- Education: Johns Hopkins University (PhD) Brown University (BcS Engineering)
- Scientific career
- Fields: Phase transitions Mechanics Materials Science Applied Mathematics
- Workplaces: University of Minnesota Brown University
- Doctoral advisor: J.L. Ericksen

= Richard D. James (scientist) =

American materials scientist (born 1952)

Richard D. James (born 1952) is a mechanician and materials scientist. He is currently the Russell J. Penrose Professor and Distinguished McKnight University Professor at the Department of Aerospace Engineering and Mechanics at the University of Minnesota.

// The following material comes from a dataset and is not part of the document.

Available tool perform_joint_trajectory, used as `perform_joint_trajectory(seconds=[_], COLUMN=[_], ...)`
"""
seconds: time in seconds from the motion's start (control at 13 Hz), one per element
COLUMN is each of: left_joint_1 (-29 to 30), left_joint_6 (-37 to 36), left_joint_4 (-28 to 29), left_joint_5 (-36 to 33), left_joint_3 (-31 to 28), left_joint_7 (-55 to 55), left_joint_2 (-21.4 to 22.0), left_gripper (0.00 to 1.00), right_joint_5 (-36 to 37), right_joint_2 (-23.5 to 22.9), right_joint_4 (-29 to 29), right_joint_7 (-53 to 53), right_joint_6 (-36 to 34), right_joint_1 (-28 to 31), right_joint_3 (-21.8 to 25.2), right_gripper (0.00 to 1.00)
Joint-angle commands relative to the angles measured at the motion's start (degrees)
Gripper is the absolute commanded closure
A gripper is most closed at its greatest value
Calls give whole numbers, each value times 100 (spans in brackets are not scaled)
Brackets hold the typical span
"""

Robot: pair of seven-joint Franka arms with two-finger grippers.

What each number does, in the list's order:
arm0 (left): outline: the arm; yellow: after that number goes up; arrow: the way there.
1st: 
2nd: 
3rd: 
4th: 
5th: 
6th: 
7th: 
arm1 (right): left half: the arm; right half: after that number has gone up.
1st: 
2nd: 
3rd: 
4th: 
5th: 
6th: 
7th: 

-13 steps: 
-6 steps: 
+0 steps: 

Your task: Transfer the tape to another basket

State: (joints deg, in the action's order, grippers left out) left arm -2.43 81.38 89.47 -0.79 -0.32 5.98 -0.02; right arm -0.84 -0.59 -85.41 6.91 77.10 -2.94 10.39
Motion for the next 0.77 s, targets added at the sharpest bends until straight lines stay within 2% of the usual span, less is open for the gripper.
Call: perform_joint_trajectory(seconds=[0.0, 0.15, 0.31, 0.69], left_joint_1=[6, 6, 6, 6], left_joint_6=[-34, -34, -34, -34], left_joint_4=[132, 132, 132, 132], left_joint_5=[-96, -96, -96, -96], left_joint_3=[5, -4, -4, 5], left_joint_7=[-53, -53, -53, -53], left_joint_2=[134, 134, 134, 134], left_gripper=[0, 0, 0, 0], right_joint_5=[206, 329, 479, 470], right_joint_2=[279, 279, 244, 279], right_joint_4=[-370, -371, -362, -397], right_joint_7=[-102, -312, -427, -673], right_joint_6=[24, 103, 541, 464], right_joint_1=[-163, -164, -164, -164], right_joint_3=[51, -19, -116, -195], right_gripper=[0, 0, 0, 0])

James is known for his research in phase transitions, especially reversible transformation in martensitic materials, including cases in which the phase transition is highly reversible and one phase is strongly magnetic or strongly ferroelectric.

==Education and career==
James was educated at Brown University in 1974 and received his PhD from Johns Hopkins University in 1979 under the direction of J.L. Ericksen. He was a professor of engineering at Brown University before moving to the University of Minnesota in 1985.

==Awards and honors==
James has received several awards, including the Theodore von Kármán Prize in 2014, Alexander von Humboldt Senior Research Award in 2006, the William Prager Medal in 2008, and the Brown Engineering Alumni Medal in 2009. The ASME awarded him the Warner T. Koiter Medal in 2008 for "pioneering the modern vision of phase transformations and materials instabilities in solids, explaining how microstructures form and evolve, and demonstrating how to take advantage of this to design new active materials".

With John M. Ball, he has served as one of the chief editors of the Archive for Rational Mechanics and Analysis.